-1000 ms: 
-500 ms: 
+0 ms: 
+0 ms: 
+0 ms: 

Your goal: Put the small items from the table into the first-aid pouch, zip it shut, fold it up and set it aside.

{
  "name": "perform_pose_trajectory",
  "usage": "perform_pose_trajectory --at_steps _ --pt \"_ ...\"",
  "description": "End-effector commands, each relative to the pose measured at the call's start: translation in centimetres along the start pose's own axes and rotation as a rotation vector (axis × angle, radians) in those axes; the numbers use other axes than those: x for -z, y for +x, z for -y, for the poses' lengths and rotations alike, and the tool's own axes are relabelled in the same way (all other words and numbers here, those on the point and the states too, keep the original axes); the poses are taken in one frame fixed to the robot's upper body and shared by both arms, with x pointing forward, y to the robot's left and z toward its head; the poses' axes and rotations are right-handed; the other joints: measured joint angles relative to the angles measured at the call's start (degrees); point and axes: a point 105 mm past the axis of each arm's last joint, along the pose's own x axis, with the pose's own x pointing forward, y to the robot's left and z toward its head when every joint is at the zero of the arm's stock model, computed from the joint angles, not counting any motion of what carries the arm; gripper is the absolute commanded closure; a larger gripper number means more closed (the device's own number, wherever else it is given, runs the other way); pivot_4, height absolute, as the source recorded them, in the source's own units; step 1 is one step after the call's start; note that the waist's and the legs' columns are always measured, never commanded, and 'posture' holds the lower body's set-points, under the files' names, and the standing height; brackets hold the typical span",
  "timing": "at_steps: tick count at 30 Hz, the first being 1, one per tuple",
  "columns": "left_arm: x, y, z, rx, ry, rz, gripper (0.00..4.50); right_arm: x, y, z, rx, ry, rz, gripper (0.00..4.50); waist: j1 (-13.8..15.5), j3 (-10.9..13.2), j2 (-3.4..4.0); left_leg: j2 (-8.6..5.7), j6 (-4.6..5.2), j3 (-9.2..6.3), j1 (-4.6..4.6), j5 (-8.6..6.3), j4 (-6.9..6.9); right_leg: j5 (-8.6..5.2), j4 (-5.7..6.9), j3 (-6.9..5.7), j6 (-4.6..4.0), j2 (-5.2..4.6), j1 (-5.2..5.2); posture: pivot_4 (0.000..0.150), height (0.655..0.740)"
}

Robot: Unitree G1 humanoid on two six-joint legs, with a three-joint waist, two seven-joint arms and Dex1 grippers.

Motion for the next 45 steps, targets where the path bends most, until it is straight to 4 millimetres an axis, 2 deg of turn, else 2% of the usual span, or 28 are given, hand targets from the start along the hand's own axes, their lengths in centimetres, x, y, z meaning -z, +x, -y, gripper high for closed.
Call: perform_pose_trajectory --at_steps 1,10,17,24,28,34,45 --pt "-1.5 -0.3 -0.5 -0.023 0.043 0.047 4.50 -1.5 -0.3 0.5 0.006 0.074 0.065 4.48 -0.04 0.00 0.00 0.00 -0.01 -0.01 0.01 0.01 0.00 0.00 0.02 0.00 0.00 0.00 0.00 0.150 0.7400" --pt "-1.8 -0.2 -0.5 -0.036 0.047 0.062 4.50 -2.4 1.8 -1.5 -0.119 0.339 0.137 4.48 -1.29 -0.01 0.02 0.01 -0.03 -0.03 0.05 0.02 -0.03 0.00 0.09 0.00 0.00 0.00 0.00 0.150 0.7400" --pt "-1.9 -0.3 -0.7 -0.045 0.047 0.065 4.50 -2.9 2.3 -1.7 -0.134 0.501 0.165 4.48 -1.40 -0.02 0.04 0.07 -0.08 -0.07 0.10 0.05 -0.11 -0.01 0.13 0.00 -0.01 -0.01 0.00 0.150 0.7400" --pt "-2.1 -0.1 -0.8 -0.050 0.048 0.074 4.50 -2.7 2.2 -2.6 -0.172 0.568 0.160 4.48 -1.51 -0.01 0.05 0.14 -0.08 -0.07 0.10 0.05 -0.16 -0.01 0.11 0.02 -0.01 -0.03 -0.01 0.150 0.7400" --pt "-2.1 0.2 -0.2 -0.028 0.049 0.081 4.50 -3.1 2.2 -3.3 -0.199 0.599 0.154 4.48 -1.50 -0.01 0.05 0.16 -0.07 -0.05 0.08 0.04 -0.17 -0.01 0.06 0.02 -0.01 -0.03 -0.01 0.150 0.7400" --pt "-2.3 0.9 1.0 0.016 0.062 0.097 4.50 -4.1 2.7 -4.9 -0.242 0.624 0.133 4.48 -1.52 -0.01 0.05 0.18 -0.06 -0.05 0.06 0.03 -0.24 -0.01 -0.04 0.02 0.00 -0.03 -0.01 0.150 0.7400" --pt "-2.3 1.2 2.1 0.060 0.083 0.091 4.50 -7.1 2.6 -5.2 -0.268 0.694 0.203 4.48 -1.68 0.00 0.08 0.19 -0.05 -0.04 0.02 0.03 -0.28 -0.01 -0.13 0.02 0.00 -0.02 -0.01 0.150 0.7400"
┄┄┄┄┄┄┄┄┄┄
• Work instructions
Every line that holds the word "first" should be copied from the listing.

• Your solution
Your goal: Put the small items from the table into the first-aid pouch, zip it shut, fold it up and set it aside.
  "timing": "at_steps: tick count at 30 Hz, the first being 1, one per tuple",

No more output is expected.